BigV 09-15-2006 12:46 AM

Quote:

The question remains, Is the CO2 that we produce the principle culprit, or a pisshole in the snowbank of the change in climate? Just a small part of the whole boxcar load of pressure we've put on Mother Nature?
It is the pisshole compared to say watervapor. But it is the principal element that we can control.

I can't change Washington, but I can vote. Little stroke fell mighty oaks, etc etc. It's the biggest part of what I can directly influence. Saying my part doesn't count because of --------, is lazy at best.

Aliantha 09-15-2006 01:00 AM

BigV...you may be right as far as some scientists go, but not all, and that was the general gist of my post. I have good sources for my information. In fact, I'm about to marry one in a week or so.

tw 09-15-2006 01:53 AM

Quote:

Originally Posted by xoxoxoBruce
Of course he's most likely bias, I stated that in the original post. What struck me is, it's the first nay sayer that sounded like he had a logical thought pattern, made a case with something besides volume to back it up.

Bruce - show me wave after wave of research that support the 'no global warming' theory. Anyone can take pot shots at peer reviewed research. That is what you have done - take pot shots at details - to prove research does not exist. Others even speculated about volcanoes - without numbers - as if that was proof from a peer reviewed science paper. Show me the wave after wave of research. These waves keep coming to the same conclusions - global warming does exist and it is related to man's activities.

Even whole issues from major and responsible publications provide wave after wave of peer reviewed papers on numerous aspects of global warming. Instead - and this is the embarrassing part - you would agree with a well renown and honest scientist - George Jr? George Jr has an advantage. God is his peer reviewer.

It is a widely accepted fact because the evidence is so overwhelming. Global warming is a man made phenomena. Serious remaining questions are quantitative analysis. IOW 'how fast' and 'how destructive'. These quantitative questions are what responsible scientists are now discussing. This is where debate lies.

tw 09-15-2006 03:23 AM

From ABC News:
Quote:

Global Warming: Bubbling Up From Below dated 6 Sept 2006
What they found, and report in this week's issue of NATURE, worries them.

... Katey Walter and colleagues from the University of Alaska, Fairbanks, have been studying lakes in Siberia, which, historically, have spent much of the year frozen over.

When the lakes are not frozen, methane bubbles up from the bottom. Methane, you'll recall, is created as organic material decays. There's less methane than carbon dioxide--but molecule for molecule, methane is about 20 times more effective at trapping heat in the atmosphere.

Here's the problem Walter and her colleagues found: the amount of methane blubbling from those lakes may be five times as much as existing estimates--and there's likely to be more of it as the climate warms. ...

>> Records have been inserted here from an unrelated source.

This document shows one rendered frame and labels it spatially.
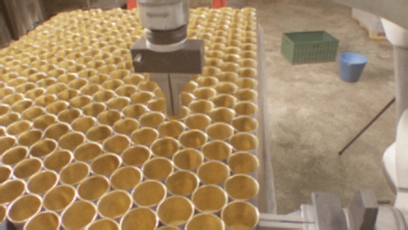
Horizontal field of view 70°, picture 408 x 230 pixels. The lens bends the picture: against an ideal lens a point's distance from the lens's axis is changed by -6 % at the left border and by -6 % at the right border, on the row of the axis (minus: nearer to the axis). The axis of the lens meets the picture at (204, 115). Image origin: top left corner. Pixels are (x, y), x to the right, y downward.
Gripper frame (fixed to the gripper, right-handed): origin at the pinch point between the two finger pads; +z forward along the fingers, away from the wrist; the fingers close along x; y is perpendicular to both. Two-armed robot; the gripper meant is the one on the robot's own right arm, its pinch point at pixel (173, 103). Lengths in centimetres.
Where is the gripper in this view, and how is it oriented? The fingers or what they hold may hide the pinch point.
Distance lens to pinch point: 64.5
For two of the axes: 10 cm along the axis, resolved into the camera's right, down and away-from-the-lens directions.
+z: 0.4, 8.2, 5.8
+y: -1.3, 5.8, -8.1
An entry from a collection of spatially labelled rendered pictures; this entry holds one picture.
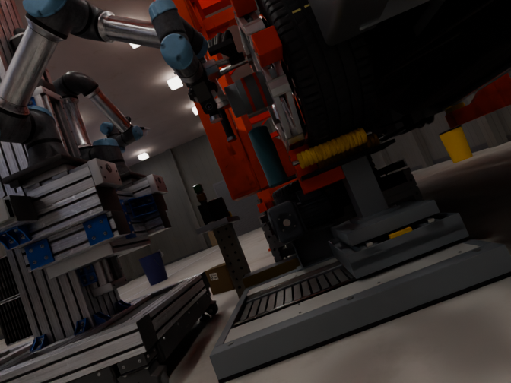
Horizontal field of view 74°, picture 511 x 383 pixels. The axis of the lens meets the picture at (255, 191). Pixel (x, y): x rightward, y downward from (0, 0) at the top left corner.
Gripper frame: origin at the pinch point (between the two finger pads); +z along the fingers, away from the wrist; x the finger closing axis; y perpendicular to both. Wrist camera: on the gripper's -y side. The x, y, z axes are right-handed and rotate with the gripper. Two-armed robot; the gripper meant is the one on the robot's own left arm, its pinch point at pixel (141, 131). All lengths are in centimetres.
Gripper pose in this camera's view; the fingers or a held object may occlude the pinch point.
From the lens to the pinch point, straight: 249.5
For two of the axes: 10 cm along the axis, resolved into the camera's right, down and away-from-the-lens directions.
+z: 3.2, -0.4, 9.5
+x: 9.2, -2.5, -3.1
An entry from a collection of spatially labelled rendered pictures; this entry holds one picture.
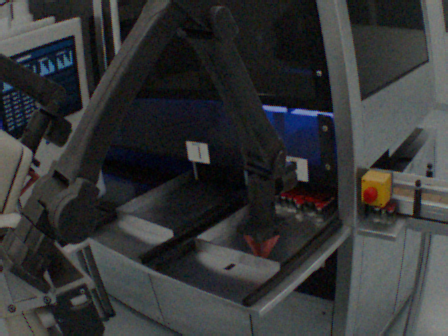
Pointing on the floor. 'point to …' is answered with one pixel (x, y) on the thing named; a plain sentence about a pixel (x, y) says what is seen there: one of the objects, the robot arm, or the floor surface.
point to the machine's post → (338, 41)
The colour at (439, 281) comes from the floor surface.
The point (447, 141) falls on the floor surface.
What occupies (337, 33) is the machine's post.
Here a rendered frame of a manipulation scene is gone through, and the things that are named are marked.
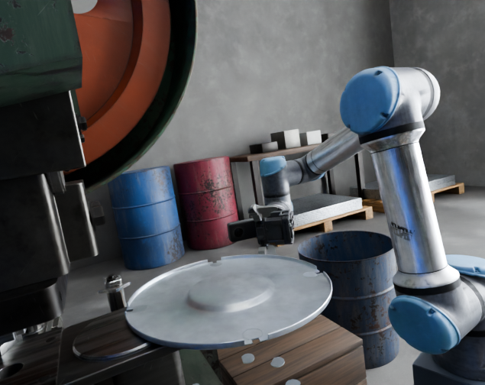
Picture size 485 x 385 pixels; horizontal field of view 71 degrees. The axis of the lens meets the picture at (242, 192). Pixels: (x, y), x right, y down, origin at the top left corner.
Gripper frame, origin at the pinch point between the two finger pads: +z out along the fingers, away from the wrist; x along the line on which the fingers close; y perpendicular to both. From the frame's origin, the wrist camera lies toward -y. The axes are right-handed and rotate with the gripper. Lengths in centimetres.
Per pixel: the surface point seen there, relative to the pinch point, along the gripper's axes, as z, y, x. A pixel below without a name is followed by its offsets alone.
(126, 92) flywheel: -1.0, -22.7, -35.0
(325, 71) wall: -424, 35, -98
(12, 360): 37.6, -22.1, 0.1
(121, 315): 28.6, -13.2, -0.4
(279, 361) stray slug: 19.1, 5.7, 13.4
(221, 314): 29.2, 1.5, -0.3
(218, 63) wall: -329, -86, -115
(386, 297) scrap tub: -71, 35, 49
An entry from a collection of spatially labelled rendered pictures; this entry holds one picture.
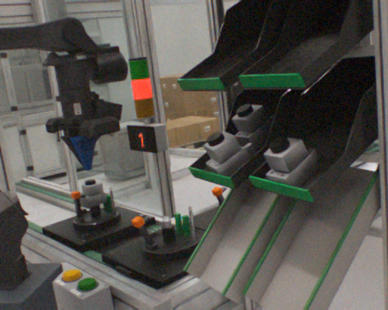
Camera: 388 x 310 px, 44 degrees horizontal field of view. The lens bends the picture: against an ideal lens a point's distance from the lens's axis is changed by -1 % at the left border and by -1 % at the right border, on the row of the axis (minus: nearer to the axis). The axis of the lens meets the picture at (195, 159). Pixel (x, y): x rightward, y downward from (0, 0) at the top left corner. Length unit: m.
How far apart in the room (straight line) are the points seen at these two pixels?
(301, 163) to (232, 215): 0.27
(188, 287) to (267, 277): 0.21
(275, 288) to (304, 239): 0.10
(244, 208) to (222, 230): 0.06
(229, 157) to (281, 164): 0.13
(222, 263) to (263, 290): 0.11
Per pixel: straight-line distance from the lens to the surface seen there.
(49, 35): 0.88
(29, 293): 0.86
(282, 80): 0.67
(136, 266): 1.08
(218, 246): 0.94
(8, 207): 0.86
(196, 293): 1.01
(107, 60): 0.92
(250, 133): 0.85
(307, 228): 0.85
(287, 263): 0.84
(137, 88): 1.26
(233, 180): 0.78
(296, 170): 0.72
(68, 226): 1.43
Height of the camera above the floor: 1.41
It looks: 13 degrees down
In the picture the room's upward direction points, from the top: 7 degrees counter-clockwise
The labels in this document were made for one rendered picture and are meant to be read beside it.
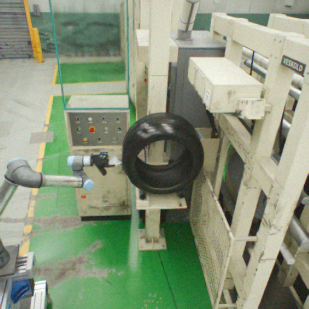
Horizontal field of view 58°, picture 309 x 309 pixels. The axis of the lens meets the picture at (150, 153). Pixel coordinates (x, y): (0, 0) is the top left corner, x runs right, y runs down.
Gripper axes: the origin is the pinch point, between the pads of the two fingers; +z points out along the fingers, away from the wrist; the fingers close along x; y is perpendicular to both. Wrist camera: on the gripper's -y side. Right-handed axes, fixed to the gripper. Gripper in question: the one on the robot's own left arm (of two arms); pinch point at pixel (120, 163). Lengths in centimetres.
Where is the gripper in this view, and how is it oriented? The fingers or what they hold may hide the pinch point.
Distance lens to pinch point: 195.9
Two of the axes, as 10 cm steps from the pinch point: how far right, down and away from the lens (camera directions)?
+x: -0.7, -5.1, 8.6
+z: 10.0, -0.2, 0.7
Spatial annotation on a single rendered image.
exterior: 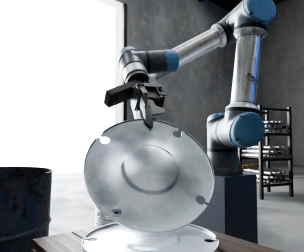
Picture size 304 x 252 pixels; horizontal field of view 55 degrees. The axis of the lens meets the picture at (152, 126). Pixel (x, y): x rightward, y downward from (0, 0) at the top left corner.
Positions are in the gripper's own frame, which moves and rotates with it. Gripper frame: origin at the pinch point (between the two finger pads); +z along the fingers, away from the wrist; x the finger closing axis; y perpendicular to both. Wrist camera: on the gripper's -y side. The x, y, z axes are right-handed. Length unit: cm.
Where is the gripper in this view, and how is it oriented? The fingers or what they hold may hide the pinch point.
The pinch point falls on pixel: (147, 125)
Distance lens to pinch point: 72.8
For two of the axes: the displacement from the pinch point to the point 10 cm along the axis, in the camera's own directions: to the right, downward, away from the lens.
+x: -2.5, 7.4, 6.2
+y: 9.3, 0.2, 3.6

And Siberian lakes are only part of the problem. There's permafrost all over northern Canada, the northern reaches of Europe, etc., that's not so permanently frosty anymore. The northern tundra may be less diverse than, say, tropical rainforests, but scientists say there's about as much organic material there.

Beestie 09-15-2006 04:35 AM

That's it. I'm moving to Mars. Who's with me?

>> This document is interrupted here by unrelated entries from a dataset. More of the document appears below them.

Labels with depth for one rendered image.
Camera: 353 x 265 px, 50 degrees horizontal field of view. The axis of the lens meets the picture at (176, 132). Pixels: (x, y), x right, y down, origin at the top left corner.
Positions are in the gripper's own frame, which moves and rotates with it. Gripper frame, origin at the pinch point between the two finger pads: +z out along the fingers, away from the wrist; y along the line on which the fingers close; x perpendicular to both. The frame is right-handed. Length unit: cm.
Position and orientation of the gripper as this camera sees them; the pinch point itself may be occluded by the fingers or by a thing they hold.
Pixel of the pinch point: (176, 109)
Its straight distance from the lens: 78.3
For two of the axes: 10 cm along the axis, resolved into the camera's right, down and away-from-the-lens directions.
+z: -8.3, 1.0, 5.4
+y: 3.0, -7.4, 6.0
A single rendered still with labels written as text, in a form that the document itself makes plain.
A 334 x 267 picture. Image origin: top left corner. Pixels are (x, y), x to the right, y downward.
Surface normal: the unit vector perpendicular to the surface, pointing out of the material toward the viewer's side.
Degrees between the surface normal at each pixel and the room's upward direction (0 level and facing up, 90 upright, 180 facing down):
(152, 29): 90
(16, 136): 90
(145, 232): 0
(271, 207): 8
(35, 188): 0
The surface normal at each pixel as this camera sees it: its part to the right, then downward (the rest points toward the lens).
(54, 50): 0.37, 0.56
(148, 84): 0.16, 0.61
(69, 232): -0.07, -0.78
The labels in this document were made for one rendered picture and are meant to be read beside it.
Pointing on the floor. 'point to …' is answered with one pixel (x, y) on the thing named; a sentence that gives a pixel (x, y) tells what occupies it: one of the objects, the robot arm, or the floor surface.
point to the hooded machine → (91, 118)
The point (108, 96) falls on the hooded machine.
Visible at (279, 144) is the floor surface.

Hippikos 09-15-2006 05:26 AM

Quote:

Global warming is a man made phenomena.
Where's the evidence? Earth has been warmer long time before man produced these current CO2 levels. There has been no reference to the influence of sun radiation. How can anyone neglect that phenomen?

CFC were responsible for the ozon hole. But CFC is 4-5 times heavier than air, how can they reach the stratosphere?

Griff 09-15-2006 06:10 AM

Quote:

Originally Posted by Beestie
That's it. I'm moving to Mars. Who's with me?

Sure, after the terraforming we'll be in charge of the climate. :)

xoxoxoBruce 09-15-2006 10:36 AM

Quote:

Originally Posted by tw
snip~
It is a widely accepted fact because the evidence is so overwhelming. Global warming is a man made phenomena. Serious remaining questions are quantitative analysis. IOW 'how fast' and 'how destructive'. These quantitative questions are what responsible scientists are now discussing. This is where debate lies.

No, Global warming has been going on long before humans were a significant factor.
Yes, how fast and how much, but also what part does human activity play? Are we driving the car or is it just a kiddie ride with a make believe steering wheel?
Quote:

Originally Posted by tw
From ABC News:
Quote:
Global Warming: Bubbling Up From Below dated 6 Sept 2006
What they found, and report in this week's issue of NATURE, worries them.
~snip

This is bad. The mud that results from melting the tundra permafrost is referred to as "gumbo" by the road construction crews. It's a gooey muck that will swallow vehicles, even cat-tracked ones, properties caused by the high proportion of organic material.
That said, this is a symptom, a result, of Global warming and not proof we caused or can prevent it.
Quote:

Originally Posted by Hippikos
Where's the evidence? Earth has been warmer long time before man produced these current CO2 levels. There has been no reference to the influence of sun radiation. How can anyone neglect that phenomen?

CFC were responsible for the ozon hole. But CFC is 4-5 times heavier than air, how can they reach the stratosphere?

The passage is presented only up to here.